Stream logs (essential for debugging):

docker logs -f <container_name>

Shell into a running container:

docker exec -it <container_name> /bin/sh

C. Cleanup (System Tidy)

Full cleanup (containers, images, networks, volumes not in use):

docker system prune -a --volumes

Use when disk is full. This removes everything unused.

3. Networking Blueprint (Connecting Services)

In a stack like NestJS + Kafka + PostgreSQL, containers need to talk to each other.

Create a custom network:

docker network create my-system-net

Attach services: When you run a container, add --network my-system-net.

Internal DNS: Containers can reach each other by name (e.g. NestJS connects to Postgres at postgres:5432 instead of an IP).

4. Docker Compose: The Orchestrator

Use a single docker-compose.yml to define and run the whole stack instead of many manual commands.

version: '3.8'
services:
  api-gateway:
    build: .
    ports:
      - "3000:3000"
    depends_on:
      - redis
      - db
    networks:
      - backend-net

  db:
    image: postgres:15-alpine
    volumes:
      - db-data:/var/lib/postgresql/data
    environment:
      POSTGRES_PASSWORD: ${DB_PASSWORD}
    networks:
      - backend-net

networks:
  backend-net:
    driver: bridge

volumes:
  db-data:

5. Architect's Checklist (Things to Revisit)

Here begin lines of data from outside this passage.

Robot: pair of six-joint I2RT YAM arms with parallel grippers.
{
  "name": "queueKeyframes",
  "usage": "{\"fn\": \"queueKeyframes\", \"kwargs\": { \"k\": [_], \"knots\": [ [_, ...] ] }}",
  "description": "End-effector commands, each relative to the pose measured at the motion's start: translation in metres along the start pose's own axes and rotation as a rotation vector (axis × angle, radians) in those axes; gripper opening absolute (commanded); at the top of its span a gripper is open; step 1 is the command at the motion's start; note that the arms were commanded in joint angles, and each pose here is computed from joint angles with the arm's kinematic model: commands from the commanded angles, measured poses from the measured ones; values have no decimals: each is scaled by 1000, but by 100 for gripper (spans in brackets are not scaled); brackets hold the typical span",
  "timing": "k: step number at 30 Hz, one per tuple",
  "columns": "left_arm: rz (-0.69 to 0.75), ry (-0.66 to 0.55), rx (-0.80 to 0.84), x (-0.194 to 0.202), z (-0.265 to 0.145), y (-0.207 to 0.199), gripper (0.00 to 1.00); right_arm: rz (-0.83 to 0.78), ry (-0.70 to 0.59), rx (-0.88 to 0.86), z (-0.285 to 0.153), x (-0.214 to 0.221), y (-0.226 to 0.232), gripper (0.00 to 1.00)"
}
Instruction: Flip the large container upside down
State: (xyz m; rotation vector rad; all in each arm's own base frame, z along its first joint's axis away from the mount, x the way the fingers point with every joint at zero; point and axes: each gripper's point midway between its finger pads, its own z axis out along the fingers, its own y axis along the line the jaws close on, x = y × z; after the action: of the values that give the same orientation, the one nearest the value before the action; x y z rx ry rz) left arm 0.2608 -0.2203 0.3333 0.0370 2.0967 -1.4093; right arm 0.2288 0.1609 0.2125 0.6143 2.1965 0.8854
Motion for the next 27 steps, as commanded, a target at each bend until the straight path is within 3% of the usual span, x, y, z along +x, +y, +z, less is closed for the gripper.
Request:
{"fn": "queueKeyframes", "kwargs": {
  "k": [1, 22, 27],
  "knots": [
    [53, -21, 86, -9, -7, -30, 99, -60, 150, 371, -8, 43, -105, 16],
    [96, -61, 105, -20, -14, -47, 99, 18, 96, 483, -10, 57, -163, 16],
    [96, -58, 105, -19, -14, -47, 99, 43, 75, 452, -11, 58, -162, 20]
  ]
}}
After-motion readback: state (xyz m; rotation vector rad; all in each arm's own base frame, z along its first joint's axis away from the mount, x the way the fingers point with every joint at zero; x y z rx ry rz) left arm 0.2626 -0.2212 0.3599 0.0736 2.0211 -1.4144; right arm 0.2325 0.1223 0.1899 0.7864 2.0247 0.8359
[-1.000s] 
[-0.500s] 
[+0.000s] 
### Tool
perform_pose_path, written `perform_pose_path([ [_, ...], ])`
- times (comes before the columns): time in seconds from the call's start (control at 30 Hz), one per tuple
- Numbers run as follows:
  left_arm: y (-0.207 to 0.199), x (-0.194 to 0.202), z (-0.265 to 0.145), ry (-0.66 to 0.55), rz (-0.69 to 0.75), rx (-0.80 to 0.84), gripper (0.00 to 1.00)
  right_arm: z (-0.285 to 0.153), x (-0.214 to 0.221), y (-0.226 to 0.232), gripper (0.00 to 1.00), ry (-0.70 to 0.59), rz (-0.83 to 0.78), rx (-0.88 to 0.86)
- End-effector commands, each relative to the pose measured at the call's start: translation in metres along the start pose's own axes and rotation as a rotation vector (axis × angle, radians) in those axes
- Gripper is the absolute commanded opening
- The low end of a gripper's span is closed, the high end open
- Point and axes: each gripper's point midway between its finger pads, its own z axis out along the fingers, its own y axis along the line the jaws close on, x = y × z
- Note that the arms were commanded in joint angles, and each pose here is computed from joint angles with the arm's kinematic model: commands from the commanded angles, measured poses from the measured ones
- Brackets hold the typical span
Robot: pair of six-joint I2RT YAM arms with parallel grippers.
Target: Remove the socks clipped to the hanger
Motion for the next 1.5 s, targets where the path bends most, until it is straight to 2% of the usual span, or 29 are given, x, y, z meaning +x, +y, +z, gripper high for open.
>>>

Persistence: Always use volumes for databases. If the container is removed, data remains.

Security:

  • Never put secrets in the Dockerfile. Use .env and environment in Compose.
  • Prefer Alpine-based images to reduce attack surface.

Optimization:

  • Layer order in Dockerfile: Put commands that change less often (e.g. npm install) higher so the build cache is reused.
  • Use .dockerignore to exclude node_modules, .git, etc. from the build context. Builds can be much faster.